Your assignment:
The records below need retyping in full; give them again exactly.

[Dataset excerpts]
● ● ● ●

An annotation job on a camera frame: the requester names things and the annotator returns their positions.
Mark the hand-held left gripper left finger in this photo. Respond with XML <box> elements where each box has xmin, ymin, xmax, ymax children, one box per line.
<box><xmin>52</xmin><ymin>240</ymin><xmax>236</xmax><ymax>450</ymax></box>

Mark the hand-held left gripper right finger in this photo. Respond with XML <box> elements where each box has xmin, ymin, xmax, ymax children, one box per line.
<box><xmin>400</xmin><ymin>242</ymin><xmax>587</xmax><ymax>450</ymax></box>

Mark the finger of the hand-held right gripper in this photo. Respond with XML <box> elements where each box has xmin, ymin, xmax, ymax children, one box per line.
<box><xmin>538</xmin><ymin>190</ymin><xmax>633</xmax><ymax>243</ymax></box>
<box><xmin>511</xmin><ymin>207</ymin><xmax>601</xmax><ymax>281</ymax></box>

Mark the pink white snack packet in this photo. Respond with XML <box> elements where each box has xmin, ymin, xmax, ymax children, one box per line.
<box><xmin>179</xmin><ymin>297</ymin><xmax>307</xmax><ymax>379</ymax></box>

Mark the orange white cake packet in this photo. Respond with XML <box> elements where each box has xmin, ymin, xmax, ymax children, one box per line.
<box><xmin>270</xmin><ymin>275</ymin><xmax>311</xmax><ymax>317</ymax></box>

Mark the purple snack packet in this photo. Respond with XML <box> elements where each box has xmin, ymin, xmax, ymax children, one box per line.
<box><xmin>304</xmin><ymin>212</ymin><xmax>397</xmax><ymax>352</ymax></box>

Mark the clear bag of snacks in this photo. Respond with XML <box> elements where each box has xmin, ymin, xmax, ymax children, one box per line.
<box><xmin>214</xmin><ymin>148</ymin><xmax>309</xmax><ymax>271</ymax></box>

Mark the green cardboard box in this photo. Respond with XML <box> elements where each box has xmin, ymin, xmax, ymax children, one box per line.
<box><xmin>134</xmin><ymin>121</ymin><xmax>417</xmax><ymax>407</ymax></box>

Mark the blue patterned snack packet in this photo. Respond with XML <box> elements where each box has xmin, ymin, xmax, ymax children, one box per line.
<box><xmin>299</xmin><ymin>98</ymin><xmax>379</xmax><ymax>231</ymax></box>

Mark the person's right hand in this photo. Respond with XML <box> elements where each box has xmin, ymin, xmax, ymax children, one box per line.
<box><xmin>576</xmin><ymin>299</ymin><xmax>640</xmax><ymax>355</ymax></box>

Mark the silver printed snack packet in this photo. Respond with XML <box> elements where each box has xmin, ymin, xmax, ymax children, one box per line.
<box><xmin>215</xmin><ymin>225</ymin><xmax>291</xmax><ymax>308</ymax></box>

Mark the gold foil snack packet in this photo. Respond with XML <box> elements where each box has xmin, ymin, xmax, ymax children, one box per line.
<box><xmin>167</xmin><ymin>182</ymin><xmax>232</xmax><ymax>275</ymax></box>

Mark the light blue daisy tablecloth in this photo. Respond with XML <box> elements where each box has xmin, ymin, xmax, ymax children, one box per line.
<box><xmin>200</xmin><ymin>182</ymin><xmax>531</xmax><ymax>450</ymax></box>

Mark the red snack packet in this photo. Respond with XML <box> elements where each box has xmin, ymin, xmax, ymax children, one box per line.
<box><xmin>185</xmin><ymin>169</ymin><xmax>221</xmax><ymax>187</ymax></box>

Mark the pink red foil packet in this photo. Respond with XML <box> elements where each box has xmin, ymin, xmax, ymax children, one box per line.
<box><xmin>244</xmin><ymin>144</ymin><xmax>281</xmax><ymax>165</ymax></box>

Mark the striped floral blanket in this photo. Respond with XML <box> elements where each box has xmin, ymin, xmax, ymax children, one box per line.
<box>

● ● ● ●

Result for this exercise:
An annotation job on a camera frame: the requester names things and the annotator returns their positions.
Mark the hand-held left gripper left finger in this photo. Respond with XML <box> elements where each box has xmin, ymin, xmax, ymax children, one box per line.
<box><xmin>52</xmin><ymin>240</ymin><xmax>236</xmax><ymax>450</ymax></box>

Mark the hand-held left gripper right finger in this photo. Respond with XML <box> elements where each box has xmin, ymin, xmax, ymax children, one box per line.
<box><xmin>400</xmin><ymin>242</ymin><xmax>587</xmax><ymax>450</ymax></box>

Mark the finger of the hand-held right gripper in this photo. Respond with XML <box> elements where each box has xmin, ymin, xmax, ymax children, one box per line.
<box><xmin>538</xmin><ymin>190</ymin><xmax>633</xmax><ymax>243</ymax></box>
<box><xmin>511</xmin><ymin>207</ymin><xmax>601</xmax><ymax>281</ymax></box>

Mark the pink white snack packet in this photo. Respond with XML <box> elements where each box has xmin, ymin, xmax, ymax children, one box per line.
<box><xmin>179</xmin><ymin>297</ymin><xmax>307</xmax><ymax>379</ymax></box>

Mark the orange white cake packet in this photo. Respond with XML <box> elements where each box has xmin, ymin, xmax, ymax children, one box per line.
<box><xmin>270</xmin><ymin>275</ymin><xmax>311</xmax><ymax>317</ymax></box>

Mark the purple snack packet in this photo. Respond with XML <box> elements where each box has xmin, ymin, xmax, ymax children, one box per line.
<box><xmin>304</xmin><ymin>212</ymin><xmax>397</xmax><ymax>352</ymax></box>

Mark the clear bag of snacks in this photo. Respond with XML <box> elements where each box has xmin, ymin, xmax, ymax children, one box per line.
<box><xmin>214</xmin><ymin>148</ymin><xmax>309</xmax><ymax>271</ymax></box>

Mark the green cardboard box in this photo. Respond with XML <box> elements where each box has xmin, ymin, xmax, ymax children, one box per line.
<box><xmin>134</xmin><ymin>121</ymin><xmax>417</xmax><ymax>407</ymax></box>

Mark the blue patterned snack packet in this photo. Respond with XML <box> elements where each box has xmin, ymin, xmax, ymax children, one box per line.
<box><xmin>299</xmin><ymin>98</ymin><xmax>379</xmax><ymax>231</ymax></box>

Mark the person's right hand in this photo. Respond with XML <box> elements where each box has xmin, ymin, xmax, ymax children, one box per line.
<box><xmin>576</xmin><ymin>299</ymin><xmax>640</xmax><ymax>355</ymax></box>

Mark the silver printed snack packet in this photo. Respond with XML <box> elements where each box has xmin, ymin, xmax, ymax children, one box per line.
<box><xmin>215</xmin><ymin>225</ymin><xmax>291</xmax><ymax>308</ymax></box>

Mark the gold foil snack packet in this photo. Respond with XML <box> elements where each box has xmin, ymin, xmax, ymax children, one box per line.
<box><xmin>167</xmin><ymin>182</ymin><xmax>232</xmax><ymax>275</ymax></box>

Mark the light blue daisy tablecloth in this photo. Respond with XML <box> elements where each box has xmin, ymin, xmax, ymax children, one box per line.
<box><xmin>200</xmin><ymin>182</ymin><xmax>531</xmax><ymax>450</ymax></box>

Mark the red snack packet in this photo. Respond with XML <box> elements where each box has xmin, ymin, xmax, ymax children, one box per line.
<box><xmin>185</xmin><ymin>169</ymin><xmax>221</xmax><ymax>187</ymax></box>

Mark the pink red foil packet in this photo. Respond with XML <box> elements where each box has xmin, ymin, xmax, ymax children, one box per line.
<box><xmin>244</xmin><ymin>144</ymin><xmax>281</xmax><ymax>165</ymax></box>

Mark the striped floral blanket in this photo. Respond with XML <box> elements where each box has xmin, ymin, xmax, ymax children, one box per line.
<box>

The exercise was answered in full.